» **TASK DETAILS**
In the entries that follow, the lines from the line containing "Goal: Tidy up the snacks" up to and including the line containing "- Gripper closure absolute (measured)" must be copied exactly, with pictures omitted.

▬▬▬▬▬▬

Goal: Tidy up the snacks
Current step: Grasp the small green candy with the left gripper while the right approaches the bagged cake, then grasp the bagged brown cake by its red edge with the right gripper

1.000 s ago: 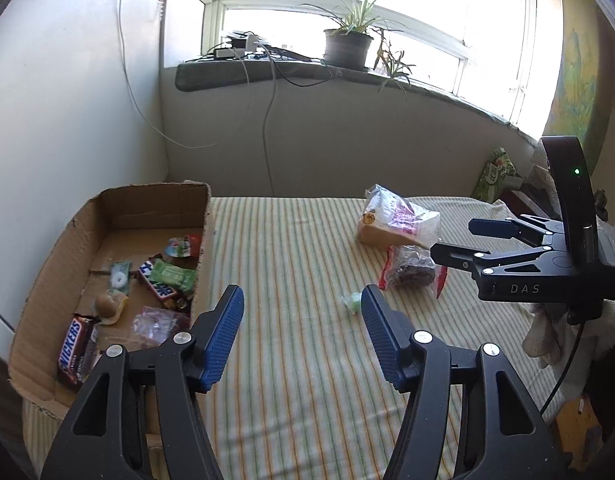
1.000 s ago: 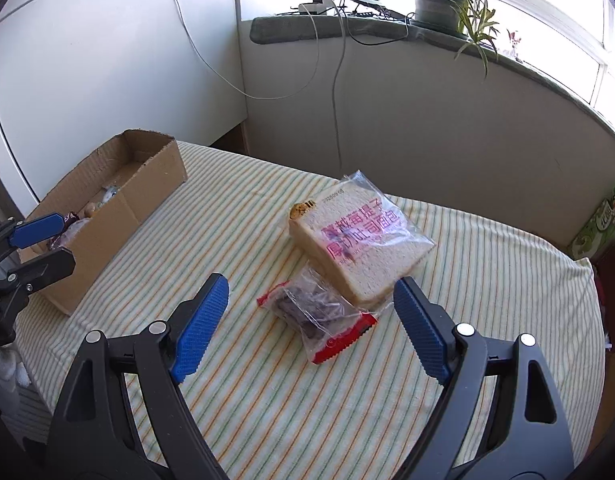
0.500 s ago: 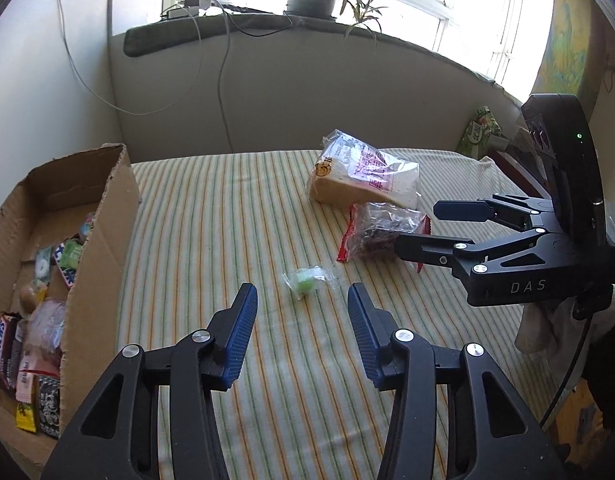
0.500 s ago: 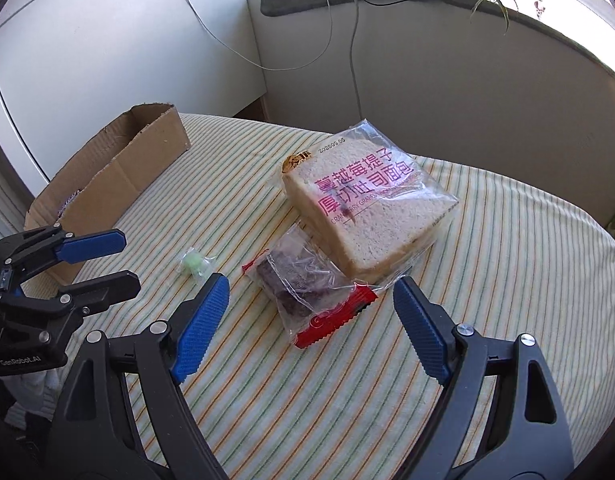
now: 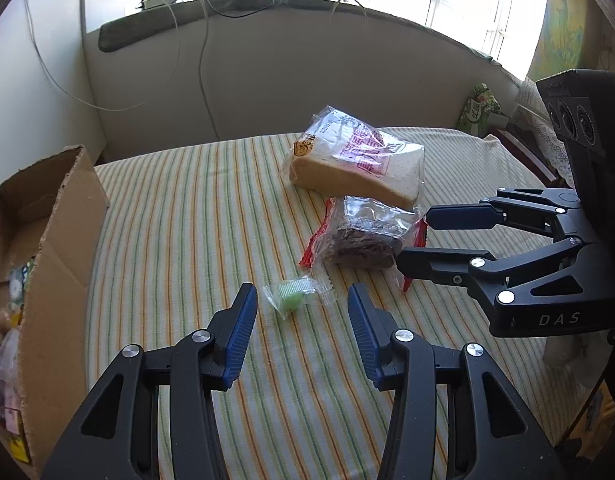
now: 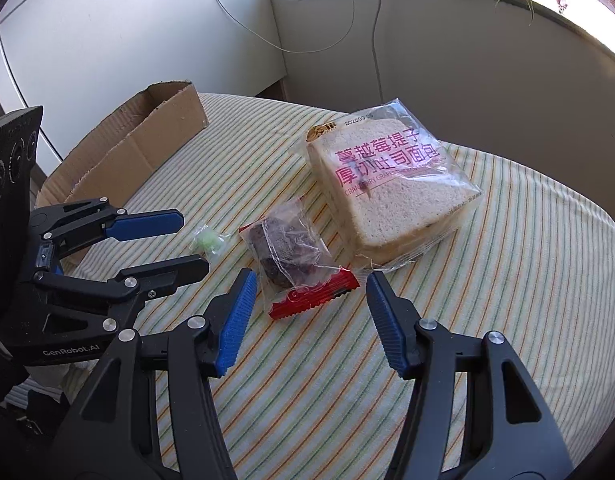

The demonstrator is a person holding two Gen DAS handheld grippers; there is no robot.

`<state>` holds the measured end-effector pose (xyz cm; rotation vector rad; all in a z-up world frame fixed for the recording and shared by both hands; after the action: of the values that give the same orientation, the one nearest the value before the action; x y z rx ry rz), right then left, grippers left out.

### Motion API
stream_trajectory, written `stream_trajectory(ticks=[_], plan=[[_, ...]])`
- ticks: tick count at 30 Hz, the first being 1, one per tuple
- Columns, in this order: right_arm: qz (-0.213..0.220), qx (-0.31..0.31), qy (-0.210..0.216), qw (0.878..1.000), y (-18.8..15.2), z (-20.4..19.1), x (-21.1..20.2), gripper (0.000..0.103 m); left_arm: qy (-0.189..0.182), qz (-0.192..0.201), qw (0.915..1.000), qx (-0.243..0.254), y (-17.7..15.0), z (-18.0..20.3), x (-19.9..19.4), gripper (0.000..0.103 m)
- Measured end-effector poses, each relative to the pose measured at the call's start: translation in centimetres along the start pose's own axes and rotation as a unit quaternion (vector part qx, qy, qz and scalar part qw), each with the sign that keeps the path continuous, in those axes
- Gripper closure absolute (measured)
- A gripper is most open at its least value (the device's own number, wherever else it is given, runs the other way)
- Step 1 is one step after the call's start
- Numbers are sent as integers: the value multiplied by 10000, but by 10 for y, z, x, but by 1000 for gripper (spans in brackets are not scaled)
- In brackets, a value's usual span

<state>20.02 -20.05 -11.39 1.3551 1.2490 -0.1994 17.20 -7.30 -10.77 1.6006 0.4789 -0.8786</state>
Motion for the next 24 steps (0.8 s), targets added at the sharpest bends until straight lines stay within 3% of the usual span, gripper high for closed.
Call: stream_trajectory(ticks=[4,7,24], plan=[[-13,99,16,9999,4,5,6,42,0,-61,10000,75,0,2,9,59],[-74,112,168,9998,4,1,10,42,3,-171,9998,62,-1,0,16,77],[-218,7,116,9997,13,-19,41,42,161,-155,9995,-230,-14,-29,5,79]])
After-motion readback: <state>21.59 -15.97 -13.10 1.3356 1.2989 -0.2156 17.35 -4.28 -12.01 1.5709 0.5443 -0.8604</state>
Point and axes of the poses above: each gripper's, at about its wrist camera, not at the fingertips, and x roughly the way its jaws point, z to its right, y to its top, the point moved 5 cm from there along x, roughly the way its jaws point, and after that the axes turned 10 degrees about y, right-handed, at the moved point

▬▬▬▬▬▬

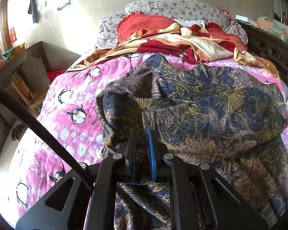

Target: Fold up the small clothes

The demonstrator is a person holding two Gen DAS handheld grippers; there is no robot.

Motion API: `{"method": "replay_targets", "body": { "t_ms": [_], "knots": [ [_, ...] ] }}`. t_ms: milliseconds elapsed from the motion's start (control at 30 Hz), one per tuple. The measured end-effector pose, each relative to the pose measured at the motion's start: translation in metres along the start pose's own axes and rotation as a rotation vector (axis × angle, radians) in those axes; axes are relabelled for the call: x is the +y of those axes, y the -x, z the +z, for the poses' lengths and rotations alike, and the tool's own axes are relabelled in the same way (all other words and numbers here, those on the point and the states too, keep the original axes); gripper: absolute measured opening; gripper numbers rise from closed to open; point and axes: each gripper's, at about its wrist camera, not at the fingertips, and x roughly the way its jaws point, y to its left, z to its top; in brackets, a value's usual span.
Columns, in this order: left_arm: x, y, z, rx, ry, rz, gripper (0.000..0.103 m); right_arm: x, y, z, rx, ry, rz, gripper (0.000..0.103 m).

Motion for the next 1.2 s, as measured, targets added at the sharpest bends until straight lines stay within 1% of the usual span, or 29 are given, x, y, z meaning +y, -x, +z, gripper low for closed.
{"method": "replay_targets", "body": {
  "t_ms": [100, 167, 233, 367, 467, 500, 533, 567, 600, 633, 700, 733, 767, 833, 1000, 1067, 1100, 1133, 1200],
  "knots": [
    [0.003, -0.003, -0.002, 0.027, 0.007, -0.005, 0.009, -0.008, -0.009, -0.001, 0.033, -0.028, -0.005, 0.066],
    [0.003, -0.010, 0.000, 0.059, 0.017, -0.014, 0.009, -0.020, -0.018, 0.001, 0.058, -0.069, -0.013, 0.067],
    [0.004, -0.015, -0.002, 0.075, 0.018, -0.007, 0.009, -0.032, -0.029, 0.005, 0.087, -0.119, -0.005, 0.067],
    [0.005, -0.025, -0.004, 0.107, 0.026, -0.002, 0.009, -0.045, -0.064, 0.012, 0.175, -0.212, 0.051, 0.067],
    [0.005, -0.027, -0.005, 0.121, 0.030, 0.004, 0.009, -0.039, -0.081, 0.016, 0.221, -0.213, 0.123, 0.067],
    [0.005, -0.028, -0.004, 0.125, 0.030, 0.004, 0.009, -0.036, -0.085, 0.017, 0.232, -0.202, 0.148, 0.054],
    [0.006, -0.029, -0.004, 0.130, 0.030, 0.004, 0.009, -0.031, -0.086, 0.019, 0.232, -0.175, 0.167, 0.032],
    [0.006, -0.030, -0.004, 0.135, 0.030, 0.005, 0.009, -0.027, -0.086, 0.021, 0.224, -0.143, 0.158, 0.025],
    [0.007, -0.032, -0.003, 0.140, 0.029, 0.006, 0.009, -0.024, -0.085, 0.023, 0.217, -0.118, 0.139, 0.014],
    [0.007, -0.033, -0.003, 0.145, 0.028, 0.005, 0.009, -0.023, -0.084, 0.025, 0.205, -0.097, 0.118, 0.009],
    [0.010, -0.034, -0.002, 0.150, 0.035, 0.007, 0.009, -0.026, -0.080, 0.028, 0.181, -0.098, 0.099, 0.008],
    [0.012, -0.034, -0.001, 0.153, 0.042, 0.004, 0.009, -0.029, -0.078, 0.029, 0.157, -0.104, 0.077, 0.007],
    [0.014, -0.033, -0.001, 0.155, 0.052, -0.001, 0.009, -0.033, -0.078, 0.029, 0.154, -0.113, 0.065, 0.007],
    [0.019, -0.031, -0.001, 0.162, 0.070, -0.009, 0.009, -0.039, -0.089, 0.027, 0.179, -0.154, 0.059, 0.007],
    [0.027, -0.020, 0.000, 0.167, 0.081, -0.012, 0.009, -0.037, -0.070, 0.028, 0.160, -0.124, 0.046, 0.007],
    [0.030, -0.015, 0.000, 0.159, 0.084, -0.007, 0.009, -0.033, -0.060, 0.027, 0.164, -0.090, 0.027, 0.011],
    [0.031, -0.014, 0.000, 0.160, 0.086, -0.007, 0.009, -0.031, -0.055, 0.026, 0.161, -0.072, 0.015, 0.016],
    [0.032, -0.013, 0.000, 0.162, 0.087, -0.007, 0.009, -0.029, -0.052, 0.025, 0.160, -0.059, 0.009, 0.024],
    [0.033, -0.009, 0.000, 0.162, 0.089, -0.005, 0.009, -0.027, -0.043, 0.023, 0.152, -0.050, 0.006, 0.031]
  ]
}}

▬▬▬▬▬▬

» **SOLUTION**
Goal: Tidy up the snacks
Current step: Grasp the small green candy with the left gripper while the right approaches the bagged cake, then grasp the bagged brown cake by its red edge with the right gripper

1.000 s ago: 
1.000 s ago: 
0.500 s ago: 
0.500 s ago: 
now: 
now: 

The demonstrator is a person holding two Gen DAS handheld grippers; there is no robot.

`<state>` holds the measured end-effector pose (xyz cm; rotation vector rad; all in a z-up world frame fixed for the recording and shared by both hands; after the action: of the values that give the same orientation, the one nearest the value before the action; x y z rx ry rz), right then left, grippers left out.

### Motion API
stream_trajectory, written `stream_trajectory(ticks=[_], plan=[[_, ...]])`
- ticks: tick count at 30 Hz, the first being 1, one per tuple
- Columns, in this order: right_arm: qz (-0.213..0.220), qx (-0.31..0.31), qy (-0.210..0.216), qw (0.878..1.000), y (-18.8..15.2), z (-20.4..19.1), x (-21.1..20.2), gripper (0.000..0.103 m); left_arm: qy (-0.189..0.182), qz (-0.192..0.201), qw (0.915..1.000), qx (-0.243..0.254), y (-17.7..15.0), z (-18.0..20.3), x (-19.9..19.4), gripper (0.000..0.103 m)
- Measured end-effector poses, each relative to the pose measured at the call's start: translation in centimetres along the start pose's own axes and rotation as a unit quaternion (vector part qx, qy, qz and scalar part qw), each with the sign that keeps the path continuous, in those axes
- Gripper closure absolute (measured)

This answer is complete as written.